**WORK INSTRUCTION:** Would you repeat exactly the part of the listing below that runs from the line containing "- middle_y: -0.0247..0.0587" down to the line containing "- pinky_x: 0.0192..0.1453", inclusive, and nothing else?

**DATA EXTRACTS:**

------------------------------

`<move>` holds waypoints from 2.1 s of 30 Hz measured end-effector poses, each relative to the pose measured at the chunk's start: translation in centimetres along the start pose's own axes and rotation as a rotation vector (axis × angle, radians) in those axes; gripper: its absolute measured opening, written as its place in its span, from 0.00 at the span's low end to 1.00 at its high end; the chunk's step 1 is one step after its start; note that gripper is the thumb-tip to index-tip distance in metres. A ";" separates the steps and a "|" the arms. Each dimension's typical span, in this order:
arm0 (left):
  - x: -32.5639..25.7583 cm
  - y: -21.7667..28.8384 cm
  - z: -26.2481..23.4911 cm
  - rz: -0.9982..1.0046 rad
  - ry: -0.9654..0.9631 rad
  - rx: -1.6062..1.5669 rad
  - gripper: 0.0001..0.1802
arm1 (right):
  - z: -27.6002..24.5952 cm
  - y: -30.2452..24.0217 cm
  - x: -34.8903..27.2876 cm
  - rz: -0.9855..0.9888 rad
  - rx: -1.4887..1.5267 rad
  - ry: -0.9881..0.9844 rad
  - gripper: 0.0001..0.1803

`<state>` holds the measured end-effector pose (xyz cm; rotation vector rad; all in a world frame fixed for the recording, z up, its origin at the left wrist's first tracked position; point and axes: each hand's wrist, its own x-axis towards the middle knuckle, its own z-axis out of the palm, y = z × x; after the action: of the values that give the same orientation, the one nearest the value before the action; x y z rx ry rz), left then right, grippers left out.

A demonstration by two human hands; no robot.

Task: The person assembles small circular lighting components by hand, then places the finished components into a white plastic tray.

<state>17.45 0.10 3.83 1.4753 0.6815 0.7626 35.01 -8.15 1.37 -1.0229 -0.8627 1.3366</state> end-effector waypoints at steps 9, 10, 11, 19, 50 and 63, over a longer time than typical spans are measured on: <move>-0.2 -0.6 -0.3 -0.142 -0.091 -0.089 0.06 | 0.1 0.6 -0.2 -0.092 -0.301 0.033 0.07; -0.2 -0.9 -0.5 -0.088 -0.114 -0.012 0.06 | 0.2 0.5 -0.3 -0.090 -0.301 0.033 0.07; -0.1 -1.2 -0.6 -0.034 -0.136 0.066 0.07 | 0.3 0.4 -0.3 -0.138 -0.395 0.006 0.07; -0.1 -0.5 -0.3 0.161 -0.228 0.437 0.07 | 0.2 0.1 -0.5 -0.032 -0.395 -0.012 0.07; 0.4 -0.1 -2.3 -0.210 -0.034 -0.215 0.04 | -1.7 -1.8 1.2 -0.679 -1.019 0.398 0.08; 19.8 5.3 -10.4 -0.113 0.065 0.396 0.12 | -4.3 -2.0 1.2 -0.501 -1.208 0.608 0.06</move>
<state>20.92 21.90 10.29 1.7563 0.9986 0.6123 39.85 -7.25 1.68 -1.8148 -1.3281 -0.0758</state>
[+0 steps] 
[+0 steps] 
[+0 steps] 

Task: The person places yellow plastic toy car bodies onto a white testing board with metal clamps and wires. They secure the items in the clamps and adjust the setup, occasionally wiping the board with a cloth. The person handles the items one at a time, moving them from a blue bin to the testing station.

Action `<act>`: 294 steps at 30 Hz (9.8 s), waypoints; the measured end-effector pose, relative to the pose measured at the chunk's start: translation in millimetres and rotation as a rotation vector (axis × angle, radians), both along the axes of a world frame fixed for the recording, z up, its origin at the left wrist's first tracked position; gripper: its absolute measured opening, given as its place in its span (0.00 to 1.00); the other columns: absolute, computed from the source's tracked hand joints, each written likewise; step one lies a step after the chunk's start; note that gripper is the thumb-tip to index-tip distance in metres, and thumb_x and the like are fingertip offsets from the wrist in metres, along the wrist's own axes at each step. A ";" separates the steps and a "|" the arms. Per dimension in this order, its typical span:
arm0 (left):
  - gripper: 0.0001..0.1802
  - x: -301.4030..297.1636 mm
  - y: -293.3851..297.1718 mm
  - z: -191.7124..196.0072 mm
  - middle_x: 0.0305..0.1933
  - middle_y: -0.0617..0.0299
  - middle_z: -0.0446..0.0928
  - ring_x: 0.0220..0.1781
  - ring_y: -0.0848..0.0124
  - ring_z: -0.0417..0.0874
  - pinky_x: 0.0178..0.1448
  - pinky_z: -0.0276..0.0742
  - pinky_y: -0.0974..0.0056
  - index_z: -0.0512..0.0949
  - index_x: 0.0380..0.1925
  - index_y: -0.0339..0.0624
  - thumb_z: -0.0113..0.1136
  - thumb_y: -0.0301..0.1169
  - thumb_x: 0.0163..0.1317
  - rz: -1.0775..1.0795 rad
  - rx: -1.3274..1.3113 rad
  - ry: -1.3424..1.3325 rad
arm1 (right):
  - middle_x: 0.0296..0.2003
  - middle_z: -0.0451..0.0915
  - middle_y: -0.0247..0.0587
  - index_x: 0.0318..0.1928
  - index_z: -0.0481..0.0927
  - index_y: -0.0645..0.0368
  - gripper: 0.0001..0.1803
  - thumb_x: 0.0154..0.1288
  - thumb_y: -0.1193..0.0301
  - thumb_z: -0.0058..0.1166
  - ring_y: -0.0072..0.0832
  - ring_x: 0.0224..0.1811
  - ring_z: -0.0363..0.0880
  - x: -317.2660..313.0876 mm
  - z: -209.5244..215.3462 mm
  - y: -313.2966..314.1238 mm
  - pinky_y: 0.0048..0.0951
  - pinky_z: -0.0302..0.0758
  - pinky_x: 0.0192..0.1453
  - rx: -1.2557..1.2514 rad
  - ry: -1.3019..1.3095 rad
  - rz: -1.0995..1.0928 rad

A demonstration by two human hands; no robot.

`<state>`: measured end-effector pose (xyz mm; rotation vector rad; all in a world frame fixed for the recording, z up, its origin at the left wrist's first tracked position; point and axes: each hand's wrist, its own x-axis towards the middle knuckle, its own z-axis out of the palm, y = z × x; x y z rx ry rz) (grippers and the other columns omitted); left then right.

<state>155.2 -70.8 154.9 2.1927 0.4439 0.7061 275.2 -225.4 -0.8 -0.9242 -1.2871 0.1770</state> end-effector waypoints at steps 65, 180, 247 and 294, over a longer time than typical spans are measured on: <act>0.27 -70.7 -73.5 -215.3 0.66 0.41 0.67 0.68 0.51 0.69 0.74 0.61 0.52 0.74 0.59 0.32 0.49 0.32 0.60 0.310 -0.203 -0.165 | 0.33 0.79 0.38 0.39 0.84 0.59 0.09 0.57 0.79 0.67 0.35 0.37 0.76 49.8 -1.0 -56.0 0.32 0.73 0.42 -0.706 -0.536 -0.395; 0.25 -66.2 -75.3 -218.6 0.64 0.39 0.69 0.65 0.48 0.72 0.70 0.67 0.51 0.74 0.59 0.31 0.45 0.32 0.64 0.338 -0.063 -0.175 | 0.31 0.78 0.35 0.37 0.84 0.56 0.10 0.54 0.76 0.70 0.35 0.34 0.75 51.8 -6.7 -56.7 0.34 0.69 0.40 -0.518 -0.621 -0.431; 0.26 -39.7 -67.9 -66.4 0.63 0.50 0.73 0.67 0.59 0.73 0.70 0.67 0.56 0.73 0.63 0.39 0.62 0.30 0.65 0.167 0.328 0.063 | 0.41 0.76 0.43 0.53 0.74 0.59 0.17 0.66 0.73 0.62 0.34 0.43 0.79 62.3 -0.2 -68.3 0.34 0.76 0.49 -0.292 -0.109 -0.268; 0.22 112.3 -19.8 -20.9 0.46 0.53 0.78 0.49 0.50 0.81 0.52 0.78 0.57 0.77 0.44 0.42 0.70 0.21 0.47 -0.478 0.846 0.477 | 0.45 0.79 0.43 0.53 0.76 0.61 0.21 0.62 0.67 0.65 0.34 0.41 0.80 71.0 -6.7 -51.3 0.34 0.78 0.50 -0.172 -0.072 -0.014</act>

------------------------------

**ANSWER:**
  - middle_y: -0.0247..0.0587
  - index_x: 0.0318..0.1928
  - index_z: -0.0481..0.0927
  - index_y: -0.0645..0.0368
  - gripper: 0.0001..0.1803
  - thumb_x: 0.0154..0.1288
  - thumb_y: -0.1193..0.0301
  - thumb_z: -0.0058..0.1166
  - ring_y: -0.0072..0.0832
  - ring_x: 0.0224..0.1811
  - ring_z: -0.0363..0.0880
  - x: -317.2660..313.0876 mm
  - z: -209.5244..215.3462 mm
  - y: -313.2966..314.1238 mm
  - pinky_y: 0.0048..0.0951
  - pinky_z: -0.0302..0.0758
  - pinky_x: 0.0192..0.1453

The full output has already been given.